WHAT THE TASK REQUIRES:
Let the answer be the lines from the one with "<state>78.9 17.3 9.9" to the end of the entries, copied exactly with both boundary lines kept.

RECORDS FOR PROCESSING:
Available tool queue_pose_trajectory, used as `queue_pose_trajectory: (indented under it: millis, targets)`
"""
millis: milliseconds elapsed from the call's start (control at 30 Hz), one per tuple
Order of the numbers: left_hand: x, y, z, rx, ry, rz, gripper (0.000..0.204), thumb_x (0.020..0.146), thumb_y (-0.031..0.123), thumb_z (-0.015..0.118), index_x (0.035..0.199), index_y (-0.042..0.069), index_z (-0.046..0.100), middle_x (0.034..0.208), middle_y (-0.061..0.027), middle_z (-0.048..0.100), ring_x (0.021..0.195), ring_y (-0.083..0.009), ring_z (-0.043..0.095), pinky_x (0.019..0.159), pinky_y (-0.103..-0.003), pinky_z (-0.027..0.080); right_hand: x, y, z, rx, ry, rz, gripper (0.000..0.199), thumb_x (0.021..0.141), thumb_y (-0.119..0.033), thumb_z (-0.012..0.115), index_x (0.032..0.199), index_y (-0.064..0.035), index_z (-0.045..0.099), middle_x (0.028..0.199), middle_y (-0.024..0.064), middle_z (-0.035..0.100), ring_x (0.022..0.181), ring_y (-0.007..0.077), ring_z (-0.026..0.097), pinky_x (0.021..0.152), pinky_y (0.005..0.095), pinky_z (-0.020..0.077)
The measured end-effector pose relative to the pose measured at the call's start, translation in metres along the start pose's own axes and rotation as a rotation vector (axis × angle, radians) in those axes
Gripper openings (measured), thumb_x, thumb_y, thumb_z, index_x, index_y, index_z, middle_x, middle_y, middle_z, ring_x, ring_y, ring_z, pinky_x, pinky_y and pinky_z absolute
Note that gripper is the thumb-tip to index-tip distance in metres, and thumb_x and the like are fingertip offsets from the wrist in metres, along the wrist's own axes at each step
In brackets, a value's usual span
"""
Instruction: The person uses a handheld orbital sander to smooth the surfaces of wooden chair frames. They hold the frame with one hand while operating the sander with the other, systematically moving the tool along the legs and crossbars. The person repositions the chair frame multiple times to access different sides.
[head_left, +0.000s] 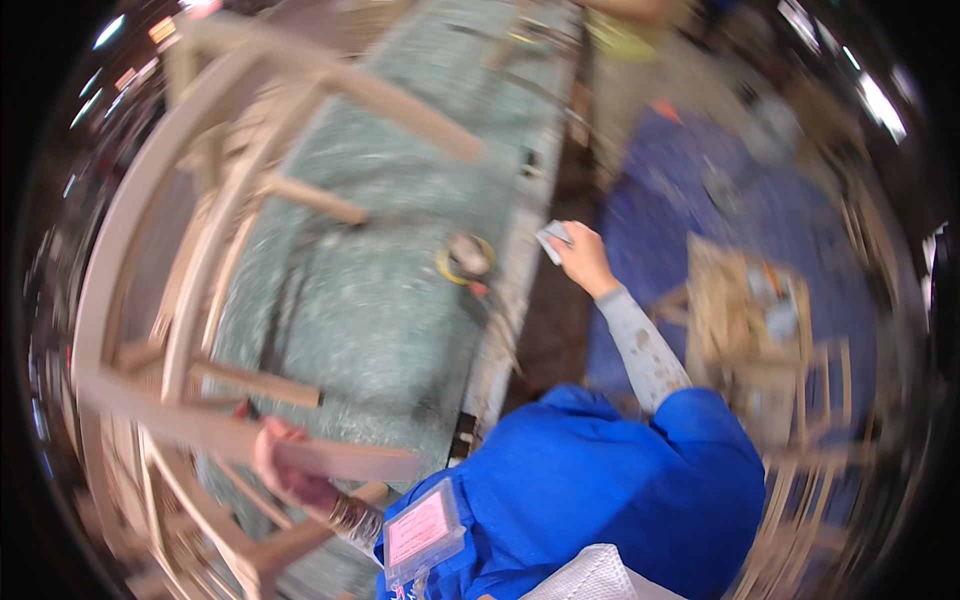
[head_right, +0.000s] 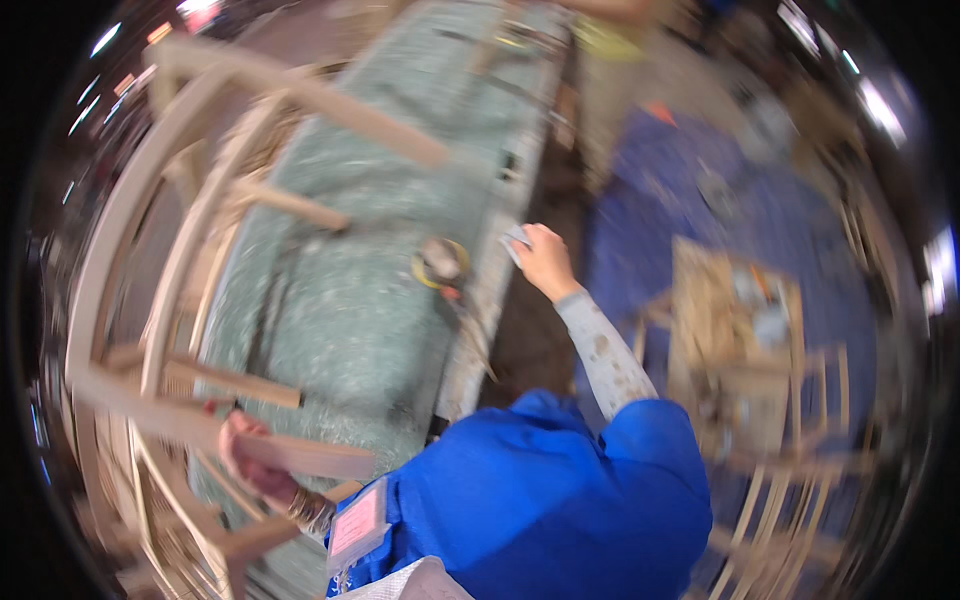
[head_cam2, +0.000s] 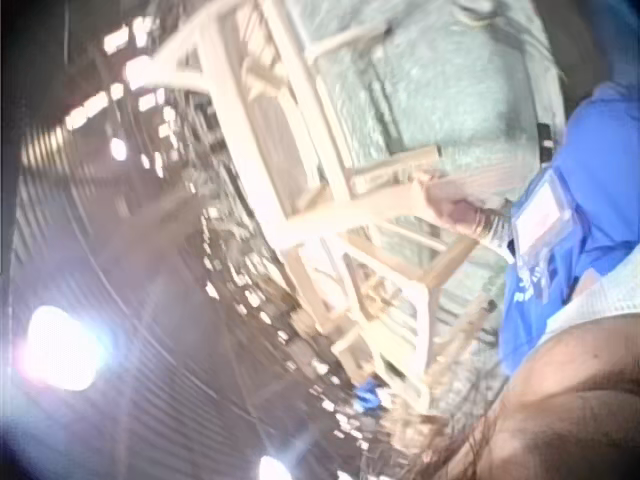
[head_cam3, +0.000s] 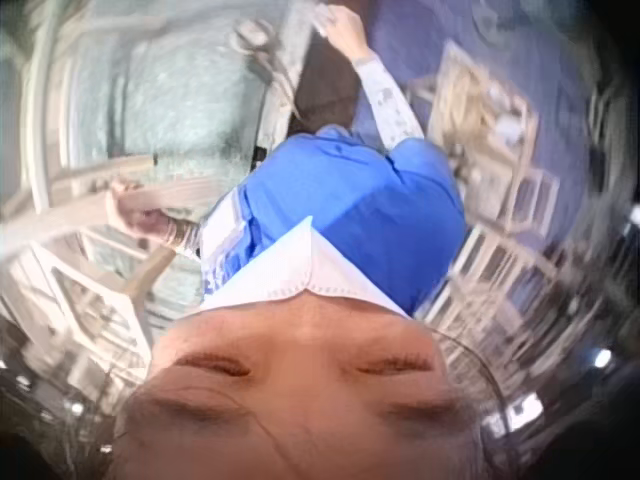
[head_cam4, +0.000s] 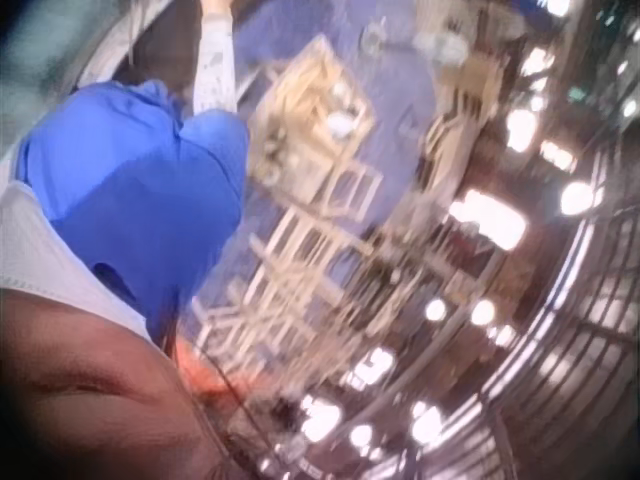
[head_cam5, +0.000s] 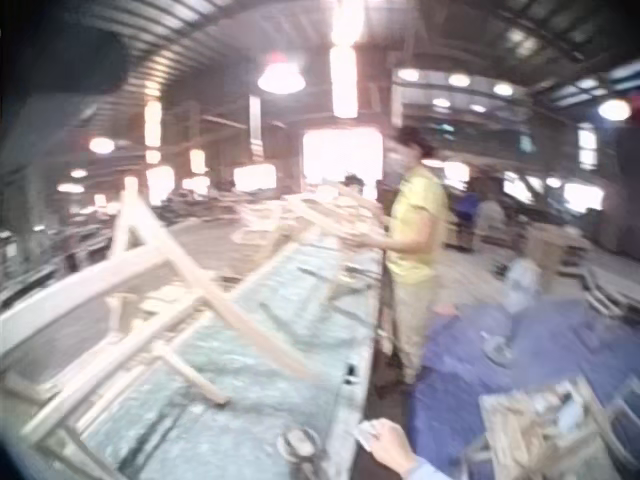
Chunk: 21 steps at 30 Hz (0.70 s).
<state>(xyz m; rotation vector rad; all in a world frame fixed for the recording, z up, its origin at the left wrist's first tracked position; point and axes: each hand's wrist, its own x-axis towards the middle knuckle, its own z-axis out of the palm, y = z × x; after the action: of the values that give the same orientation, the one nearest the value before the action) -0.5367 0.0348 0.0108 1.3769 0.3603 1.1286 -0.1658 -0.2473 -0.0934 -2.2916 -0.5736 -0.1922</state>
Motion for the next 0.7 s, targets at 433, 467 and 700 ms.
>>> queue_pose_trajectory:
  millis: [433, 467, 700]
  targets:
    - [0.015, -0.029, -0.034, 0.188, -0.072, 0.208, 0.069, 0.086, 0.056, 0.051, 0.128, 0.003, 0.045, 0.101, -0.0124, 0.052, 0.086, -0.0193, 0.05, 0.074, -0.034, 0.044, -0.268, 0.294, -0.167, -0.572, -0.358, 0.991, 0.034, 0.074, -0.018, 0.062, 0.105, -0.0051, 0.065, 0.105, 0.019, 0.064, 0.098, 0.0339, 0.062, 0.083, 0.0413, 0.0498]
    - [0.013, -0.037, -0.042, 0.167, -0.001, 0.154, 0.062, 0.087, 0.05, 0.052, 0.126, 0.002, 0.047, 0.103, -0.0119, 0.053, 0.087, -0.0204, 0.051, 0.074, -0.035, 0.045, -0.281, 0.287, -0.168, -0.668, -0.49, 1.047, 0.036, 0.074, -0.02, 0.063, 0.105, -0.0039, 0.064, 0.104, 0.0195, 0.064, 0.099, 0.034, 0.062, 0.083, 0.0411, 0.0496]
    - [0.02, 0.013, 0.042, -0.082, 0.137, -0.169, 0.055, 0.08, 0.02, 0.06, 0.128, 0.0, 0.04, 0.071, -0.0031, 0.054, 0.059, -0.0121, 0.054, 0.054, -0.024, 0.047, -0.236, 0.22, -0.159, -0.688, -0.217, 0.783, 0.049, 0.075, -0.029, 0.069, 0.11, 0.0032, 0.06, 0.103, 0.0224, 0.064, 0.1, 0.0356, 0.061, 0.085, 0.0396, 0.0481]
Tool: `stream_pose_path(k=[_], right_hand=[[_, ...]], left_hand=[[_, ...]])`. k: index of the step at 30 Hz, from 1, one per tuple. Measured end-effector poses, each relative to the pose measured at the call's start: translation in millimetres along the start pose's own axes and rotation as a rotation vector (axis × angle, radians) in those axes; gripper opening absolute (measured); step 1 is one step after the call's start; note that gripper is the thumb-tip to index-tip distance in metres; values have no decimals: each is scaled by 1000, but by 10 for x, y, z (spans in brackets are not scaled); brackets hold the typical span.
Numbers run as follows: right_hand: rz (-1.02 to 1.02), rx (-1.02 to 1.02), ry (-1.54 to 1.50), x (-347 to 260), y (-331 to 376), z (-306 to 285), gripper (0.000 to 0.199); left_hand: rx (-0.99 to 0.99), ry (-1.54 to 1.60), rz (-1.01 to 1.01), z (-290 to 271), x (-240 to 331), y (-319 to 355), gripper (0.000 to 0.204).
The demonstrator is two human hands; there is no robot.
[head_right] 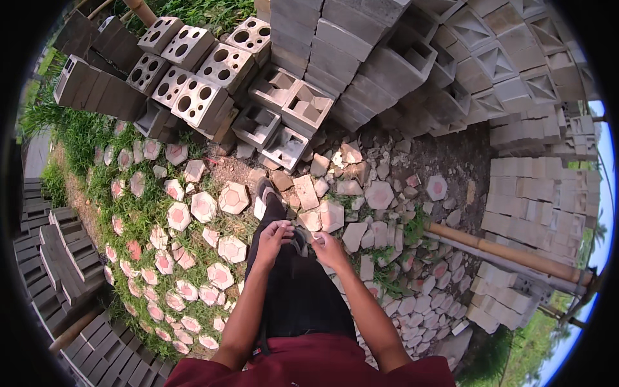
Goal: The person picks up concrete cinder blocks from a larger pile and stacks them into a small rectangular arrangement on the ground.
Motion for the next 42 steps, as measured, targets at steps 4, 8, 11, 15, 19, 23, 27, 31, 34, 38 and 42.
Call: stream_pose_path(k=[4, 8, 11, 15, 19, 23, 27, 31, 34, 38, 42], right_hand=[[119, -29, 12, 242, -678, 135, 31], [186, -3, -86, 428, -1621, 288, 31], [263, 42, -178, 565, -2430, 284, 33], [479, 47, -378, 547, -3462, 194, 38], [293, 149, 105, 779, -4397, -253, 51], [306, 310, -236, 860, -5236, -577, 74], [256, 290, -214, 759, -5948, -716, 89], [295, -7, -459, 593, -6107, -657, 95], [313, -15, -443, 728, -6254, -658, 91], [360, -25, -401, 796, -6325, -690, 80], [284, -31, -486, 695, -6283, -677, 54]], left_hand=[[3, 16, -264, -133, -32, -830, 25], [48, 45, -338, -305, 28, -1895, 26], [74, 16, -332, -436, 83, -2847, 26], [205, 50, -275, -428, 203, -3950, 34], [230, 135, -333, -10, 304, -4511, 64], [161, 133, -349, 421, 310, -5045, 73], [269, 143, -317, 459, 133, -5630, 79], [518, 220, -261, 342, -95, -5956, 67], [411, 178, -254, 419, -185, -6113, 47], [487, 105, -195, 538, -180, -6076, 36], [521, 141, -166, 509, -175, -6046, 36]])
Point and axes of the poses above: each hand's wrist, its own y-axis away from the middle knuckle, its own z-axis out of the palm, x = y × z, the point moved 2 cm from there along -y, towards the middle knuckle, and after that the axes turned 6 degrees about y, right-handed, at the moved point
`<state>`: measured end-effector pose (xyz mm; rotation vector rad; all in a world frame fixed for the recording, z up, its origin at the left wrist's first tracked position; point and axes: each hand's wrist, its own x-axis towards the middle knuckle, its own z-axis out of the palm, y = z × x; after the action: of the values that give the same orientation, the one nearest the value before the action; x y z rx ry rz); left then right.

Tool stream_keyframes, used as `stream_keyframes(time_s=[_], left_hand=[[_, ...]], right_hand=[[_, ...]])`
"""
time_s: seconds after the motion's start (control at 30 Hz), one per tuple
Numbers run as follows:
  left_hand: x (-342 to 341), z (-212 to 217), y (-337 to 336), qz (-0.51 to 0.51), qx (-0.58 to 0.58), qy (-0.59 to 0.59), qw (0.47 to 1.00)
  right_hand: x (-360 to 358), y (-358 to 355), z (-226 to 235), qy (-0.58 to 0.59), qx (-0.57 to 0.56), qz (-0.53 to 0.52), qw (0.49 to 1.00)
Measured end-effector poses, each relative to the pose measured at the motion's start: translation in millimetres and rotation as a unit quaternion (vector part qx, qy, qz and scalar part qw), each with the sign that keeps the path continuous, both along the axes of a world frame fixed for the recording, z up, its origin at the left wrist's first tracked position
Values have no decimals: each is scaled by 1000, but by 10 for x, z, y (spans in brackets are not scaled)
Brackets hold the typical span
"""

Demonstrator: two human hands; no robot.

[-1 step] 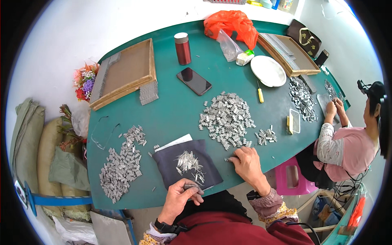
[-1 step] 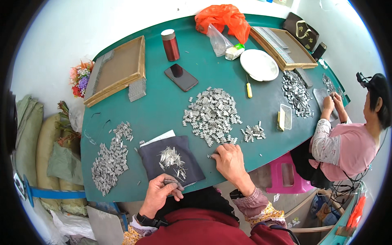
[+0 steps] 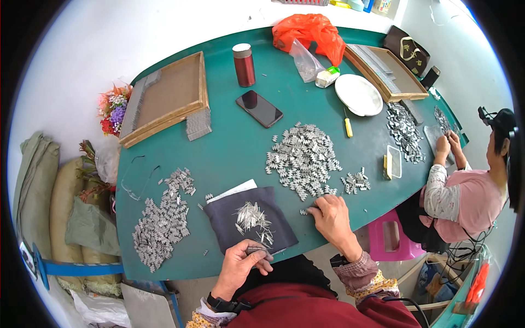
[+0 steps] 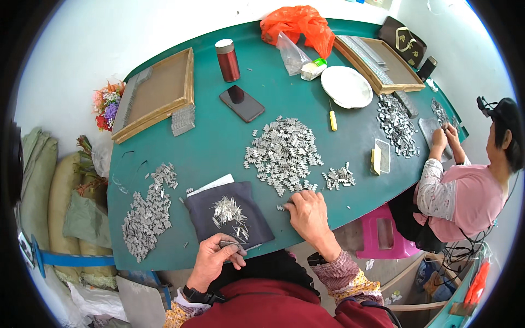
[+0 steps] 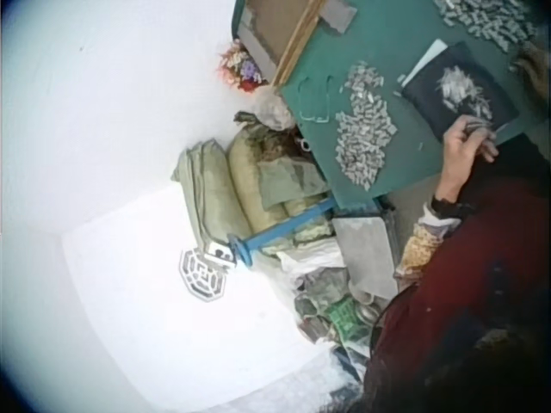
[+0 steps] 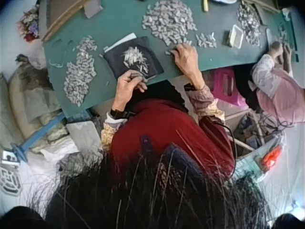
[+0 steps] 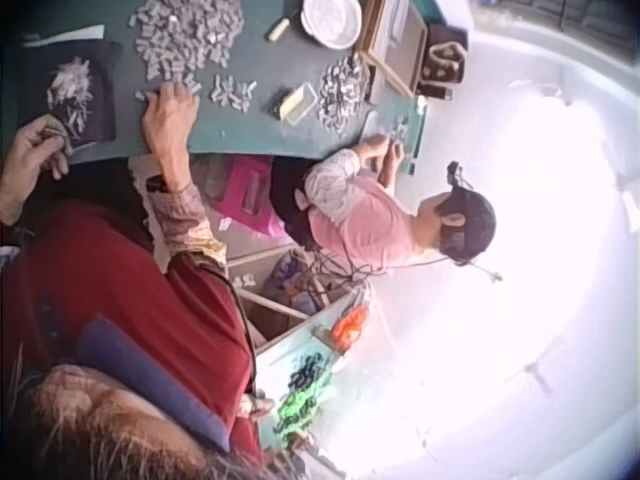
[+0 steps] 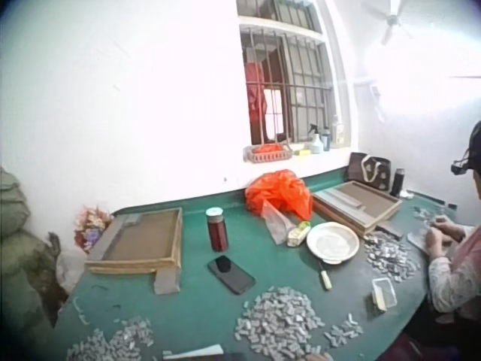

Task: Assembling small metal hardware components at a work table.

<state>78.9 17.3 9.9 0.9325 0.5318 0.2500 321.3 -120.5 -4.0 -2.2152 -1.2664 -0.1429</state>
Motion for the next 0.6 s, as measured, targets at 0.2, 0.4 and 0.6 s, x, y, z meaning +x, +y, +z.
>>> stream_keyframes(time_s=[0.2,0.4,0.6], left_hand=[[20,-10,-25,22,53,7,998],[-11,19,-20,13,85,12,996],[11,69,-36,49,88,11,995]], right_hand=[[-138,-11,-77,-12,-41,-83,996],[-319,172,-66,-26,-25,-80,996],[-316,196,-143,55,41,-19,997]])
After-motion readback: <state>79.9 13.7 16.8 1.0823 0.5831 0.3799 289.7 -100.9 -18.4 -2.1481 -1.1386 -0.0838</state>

RESULT BELOW:
<state>78.9 17.3 9.9 0.9325 0.5318 0.2500 321.3 -120.5 -4.0 -2.2152 -1.2664 -0.1429</state>
Motion for the next 0.6 s, as measured, targets at 0.2, 0.4 and 0.6 s, x, y, z meaning +x, +y, +z.
>>> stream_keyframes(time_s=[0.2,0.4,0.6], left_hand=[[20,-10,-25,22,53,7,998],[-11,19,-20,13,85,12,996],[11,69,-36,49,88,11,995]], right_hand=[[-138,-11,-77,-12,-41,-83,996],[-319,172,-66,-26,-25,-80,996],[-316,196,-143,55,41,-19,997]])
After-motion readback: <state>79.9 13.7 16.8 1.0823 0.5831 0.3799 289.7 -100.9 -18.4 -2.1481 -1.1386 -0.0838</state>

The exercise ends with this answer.